- Exercise directions -
Return the whole listing exactly, omitting the pictures.

☆ ☆ ☆ ☆

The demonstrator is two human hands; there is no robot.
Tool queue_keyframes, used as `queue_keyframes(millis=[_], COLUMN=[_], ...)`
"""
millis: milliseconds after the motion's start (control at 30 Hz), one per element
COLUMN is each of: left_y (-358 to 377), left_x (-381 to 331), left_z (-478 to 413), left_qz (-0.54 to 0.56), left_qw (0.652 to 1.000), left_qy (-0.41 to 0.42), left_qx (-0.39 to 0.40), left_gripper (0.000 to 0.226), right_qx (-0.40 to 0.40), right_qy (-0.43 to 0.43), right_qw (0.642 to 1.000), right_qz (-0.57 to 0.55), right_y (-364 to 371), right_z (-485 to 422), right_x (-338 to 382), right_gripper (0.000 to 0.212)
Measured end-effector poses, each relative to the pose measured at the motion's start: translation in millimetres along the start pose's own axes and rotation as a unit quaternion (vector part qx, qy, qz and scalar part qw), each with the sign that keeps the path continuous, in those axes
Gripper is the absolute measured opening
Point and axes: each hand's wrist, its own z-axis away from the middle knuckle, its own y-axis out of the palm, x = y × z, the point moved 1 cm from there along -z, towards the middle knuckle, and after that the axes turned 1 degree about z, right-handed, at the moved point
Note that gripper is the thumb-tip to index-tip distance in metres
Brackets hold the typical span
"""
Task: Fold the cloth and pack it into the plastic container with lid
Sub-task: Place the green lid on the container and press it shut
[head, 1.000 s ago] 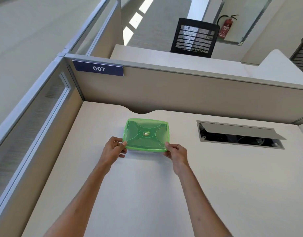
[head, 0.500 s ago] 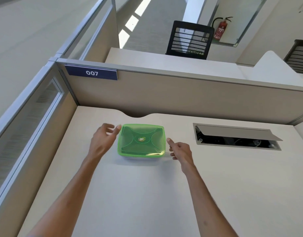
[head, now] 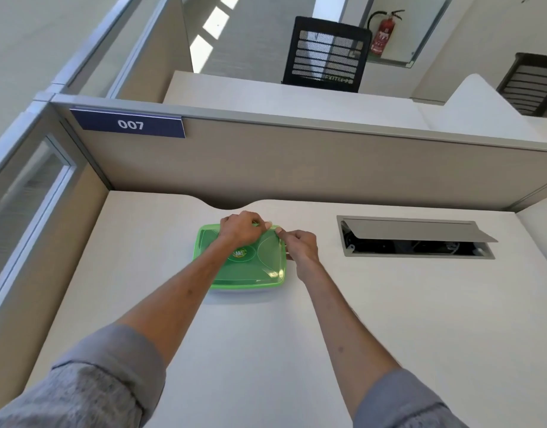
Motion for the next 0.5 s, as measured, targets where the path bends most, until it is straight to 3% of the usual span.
queue_keyframes(millis=[333, 500], left_y=[15.3, 20.3], left_x=[1.4, 2.5], left_z=[-2.6, -2.0], left_qz=[0.058, 0.062], left_qw=[0.997, 0.996], left_qy=[-0.031, -0.028], left_qx=[-0.041, -0.063], left_gripper=[0.029, 0.029], right_qx=[-0.011, -0.027], right_qy=[0.077, 0.079], right_qw=[0.994, 0.993], right_qz=[-0.071, -0.088], right_y=[-1.0, 2.3], right_z=[1.3, 2.7], right_x=[6.3, 2.2], right_gripper=[0.034, 0.032])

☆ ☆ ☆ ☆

- Task answer -
The demonstrator is two human hands; there is no robot.
Tool queue_keyframes, used as `queue_keyframes(millis=[_], COLUMN=[_], ...)`
"""
millis: milliseconds after the motion's start (control at 30 Hz), one per element
COLUMN is each of: left_y (-358 to 377), left_x (-381 to 331), left_z (-478 to 413), left_qz (-0.54 to 0.56), left_qw (0.652 to 1.000), left_qy (-0.41 to 0.42), left_qx (-0.39 to 0.40), left_gripper (0.000 to 0.226), right_qx (-0.40 to 0.40), right_qy (-0.43 to 0.43), right_qw (0.642 to 1.000), right_qz (-0.57 to 0.55), right_y (-364 to 371), right_z (-485 to 422), right_x (-338 to 382), right_gripper (0.000 to 0.212)
Measured end-effector poses, each relative to the pose measured at the motion's start: translation in millimetres along the start pose's own axes and rotation as a unit quaternion (vector part qx, qy, qz and scalar part qw), each with the sign that keeps the path continuous, in those axes
Gripper is the absolute measured opening
Point and axes: each hand's wrist, its own z-axis away from the middle knuckle, its own y-axis out of the palm, x = y × z, the point moved 1 cm from there along -z, towards the middle knuckle, and after that the axes turned 1 degree about z, right-handed, at the moved point
Note that gripper is the thumb-tip to index-tip distance in metres
Brackets hold the typical span
"""
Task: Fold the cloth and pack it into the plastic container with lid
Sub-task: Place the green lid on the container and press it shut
[head, 1.000 s ago] 
[head, 0.500 s ago] 
[head, now] 
Motion for the next 0.5 s, as measured, targets where the path bends most, until it is straight to 3% of the usual span.
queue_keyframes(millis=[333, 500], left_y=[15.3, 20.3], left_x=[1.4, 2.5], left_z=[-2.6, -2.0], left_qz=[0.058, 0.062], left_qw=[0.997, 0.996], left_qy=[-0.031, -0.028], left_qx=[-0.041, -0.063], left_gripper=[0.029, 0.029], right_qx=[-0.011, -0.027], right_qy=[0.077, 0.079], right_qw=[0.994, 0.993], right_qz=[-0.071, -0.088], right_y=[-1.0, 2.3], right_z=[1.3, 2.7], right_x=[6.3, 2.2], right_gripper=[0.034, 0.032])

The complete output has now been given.